Tim Cook says terrorism should not scare people into giving up their privacy


Tim Cook White House Summit on Cybersecurity

In the second half of The Telegraph’s interview with Tim Cook, Apple CEO Tim Cook has reaffirmed his position on privacy. Cook says that whilst currently consumers do not understand the ramifications of sharing their data with third-parties, “one day they will”.

Moreover, Cook openly objects to governments that say data sharing is required to combat crime and terrorism. There has been pressure for tech companies to offer back-doors into encryption mechanisms, but a clear implication of this interview is that Apple will strongly oppose this view. Cook describes privacy as a ‘basic human right’.

Cook disagrees fundamentally. “None of us should accept that the government or a company or anybody should have access to all of our private information. This is a basic human right. We all have a right to privacy. We shouldn’t give it up. We shouldn’t give in to scare-mongering or to people who fundamentally don’t understand the details.”

Although Cook believes that terrorism is bad (“these people shouldn’t exist”), he rejects the idea that privacy policies needs to be weakened to support counter-terrorism efforts. Cook says that removing layers of encryption will mean that the public’s private information will “inevitably be taken” and that terrorist effort will encrypt their own communications regardless of company oversight.

“Terrorists will encrypt.

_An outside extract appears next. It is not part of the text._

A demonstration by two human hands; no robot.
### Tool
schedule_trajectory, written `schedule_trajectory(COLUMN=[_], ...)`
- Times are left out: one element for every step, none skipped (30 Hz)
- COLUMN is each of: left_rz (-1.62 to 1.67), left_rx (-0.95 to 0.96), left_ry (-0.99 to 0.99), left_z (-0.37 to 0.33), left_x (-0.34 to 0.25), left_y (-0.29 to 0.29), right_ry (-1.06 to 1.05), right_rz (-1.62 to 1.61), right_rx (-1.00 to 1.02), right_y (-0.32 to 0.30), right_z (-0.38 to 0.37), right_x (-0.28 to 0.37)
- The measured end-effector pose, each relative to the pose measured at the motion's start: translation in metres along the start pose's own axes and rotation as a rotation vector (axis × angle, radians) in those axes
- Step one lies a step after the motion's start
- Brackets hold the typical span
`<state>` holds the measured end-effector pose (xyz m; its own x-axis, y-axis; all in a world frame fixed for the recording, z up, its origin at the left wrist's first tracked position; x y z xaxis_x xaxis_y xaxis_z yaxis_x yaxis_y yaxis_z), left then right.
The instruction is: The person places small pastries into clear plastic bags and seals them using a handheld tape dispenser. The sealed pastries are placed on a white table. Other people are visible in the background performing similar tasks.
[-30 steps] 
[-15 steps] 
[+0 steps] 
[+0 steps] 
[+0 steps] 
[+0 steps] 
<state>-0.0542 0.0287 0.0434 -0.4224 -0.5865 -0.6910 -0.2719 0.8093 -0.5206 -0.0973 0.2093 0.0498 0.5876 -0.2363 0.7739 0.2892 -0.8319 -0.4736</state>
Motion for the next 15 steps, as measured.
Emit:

They know what to do. If we don’t encrypt, the people we affect [by cracking down on privacy] are the good people. They are the 99.999pc of people who are good.”

The interview concludes with Cook reiterating what Apple’s stance is in this area. “You are not our product”, in regard to health data, purchase history (referring to Apple Pay) and even ‘relatively minor pieces of information’ which can be built up into a ‘trove of data’, according to Cook.

“We don’t make money selling your information to somebody else. We don’t think you want that. We don’t want to do that. It’s not in our values system to do that. Could we make a lot of money doing that? Of course. But life isn’t about money, life is about doing the right thing. This has been a core value of our company for a long time.”